**EXERCISE:** Every line in the data below from the one containing "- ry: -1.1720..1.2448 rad" down to the one containing "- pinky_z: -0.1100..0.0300", both included, must be retyped exactly; no other line is to appear.
DATASET EXTRACT section start
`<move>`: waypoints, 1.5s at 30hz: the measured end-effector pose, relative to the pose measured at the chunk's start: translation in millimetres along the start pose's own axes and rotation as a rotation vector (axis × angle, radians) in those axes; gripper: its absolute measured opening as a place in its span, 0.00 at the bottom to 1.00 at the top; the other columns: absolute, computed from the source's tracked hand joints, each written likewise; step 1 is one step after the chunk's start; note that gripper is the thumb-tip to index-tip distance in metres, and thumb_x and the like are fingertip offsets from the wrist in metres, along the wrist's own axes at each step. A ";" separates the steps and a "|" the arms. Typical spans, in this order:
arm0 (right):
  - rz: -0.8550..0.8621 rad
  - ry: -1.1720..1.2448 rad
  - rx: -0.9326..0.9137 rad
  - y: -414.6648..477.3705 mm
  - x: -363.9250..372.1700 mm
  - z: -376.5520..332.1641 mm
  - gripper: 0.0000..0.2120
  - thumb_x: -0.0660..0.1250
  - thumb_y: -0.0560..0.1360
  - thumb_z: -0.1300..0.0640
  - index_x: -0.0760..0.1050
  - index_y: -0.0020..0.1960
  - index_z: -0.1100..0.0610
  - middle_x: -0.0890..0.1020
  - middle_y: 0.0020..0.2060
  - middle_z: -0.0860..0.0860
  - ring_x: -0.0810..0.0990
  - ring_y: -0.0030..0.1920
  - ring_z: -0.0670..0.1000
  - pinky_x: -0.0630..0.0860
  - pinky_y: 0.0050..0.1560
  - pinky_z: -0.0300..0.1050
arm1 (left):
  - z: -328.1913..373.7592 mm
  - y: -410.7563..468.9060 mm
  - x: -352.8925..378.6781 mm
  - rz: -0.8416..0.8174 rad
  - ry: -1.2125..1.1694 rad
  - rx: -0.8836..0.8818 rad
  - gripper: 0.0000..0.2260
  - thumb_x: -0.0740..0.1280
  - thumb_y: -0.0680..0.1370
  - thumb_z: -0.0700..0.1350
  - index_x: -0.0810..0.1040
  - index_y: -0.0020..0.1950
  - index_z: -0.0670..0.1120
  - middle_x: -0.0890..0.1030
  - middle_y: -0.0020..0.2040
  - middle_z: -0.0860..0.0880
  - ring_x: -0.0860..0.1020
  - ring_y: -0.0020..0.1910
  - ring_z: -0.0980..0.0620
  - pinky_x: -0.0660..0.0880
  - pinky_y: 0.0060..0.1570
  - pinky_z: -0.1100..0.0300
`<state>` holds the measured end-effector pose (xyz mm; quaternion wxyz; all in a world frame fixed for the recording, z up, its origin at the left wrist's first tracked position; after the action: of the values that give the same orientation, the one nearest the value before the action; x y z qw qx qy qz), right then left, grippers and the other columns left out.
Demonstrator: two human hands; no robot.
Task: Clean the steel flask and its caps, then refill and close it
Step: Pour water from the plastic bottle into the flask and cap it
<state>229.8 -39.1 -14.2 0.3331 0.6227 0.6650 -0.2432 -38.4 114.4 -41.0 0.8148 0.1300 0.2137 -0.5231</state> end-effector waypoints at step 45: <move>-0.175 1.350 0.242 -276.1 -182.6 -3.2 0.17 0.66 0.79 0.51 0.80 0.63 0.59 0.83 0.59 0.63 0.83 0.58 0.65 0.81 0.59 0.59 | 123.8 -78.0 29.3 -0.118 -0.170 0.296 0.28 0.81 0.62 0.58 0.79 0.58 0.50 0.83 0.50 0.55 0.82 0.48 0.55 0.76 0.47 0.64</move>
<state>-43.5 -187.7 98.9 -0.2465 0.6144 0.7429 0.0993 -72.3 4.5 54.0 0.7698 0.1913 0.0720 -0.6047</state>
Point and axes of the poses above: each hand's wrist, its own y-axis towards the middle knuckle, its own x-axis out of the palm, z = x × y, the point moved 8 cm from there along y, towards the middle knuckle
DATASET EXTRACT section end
**ANSWER FOR THIS EXERCISE:**
  - ry: -1.1720..1.2448 rad
  - rx: -0.9326..0.9137 rad
  - y: -414.6648..477.3705 mm
  - x: -363.9250..372.1700 mm
  - z: -376.5520..332.1641 mm
  - gripper: 0.0000..0.2120
  - thumb_x: -0.0660..0.1250
  - thumb_y: -0.0560..0.1360
  - thumb_z: -0.1300..0.0640
  - index_x: -0.0760..0.1050
  - index_y: -0.0020..0.1960
  - index_z: -0.1100..0.0610
  - middle_x: -0.0890..0.1020
  - middle_y: 0.0020..0.2060
  - middle_z: -0.0860..0.0860
  - ring_x: -0.0810..0.0990
  - ring_y: -0.0030..0.1920
  - ring_z: -0.0670..0.1000
  - pinky_x: -0.0630..0.0860
  - pinky_y: 0.0050..0.1560
  - pinky_z: -0.0300..0.1050
arm1 (left):
  - z: -328.1913..373.7592 mm
  - y: -410.7563..468.9060 mm
  - x: -352.8925..378.6781 mm
  - rz: -0.8416..0.8174 rad
  - ry: -1.2125..1.1694 rad
  - rx: -0.8836..0.8818 rad
  - gripper: 0.0000..0.2260
  - thumb_x: -0.0740..0.1280
  - thumb_y: -0.0680..0.1370
  - thumb_z: -0.0700..0.1350
  - index_x: -0.0810..0.1040
  - index_y: -0.0020..0.1950
  - index_z: -0.0670..0.1120
  - middle_x: -0.0890..0.1030
  - middle_y: -0.0020..0.2040
  - middle_z: -0.0860..0.0880
  - ring_x: -0.0860..0.1020
  - ring_y: -0.0020..0.1910
  - ring_z: -0.0980..0.0620
  - pinky_x: -0.0660..0.0880
  - pinky_y: 0.0060..0.1570
  - pinky_z: -0.1100..0.0300

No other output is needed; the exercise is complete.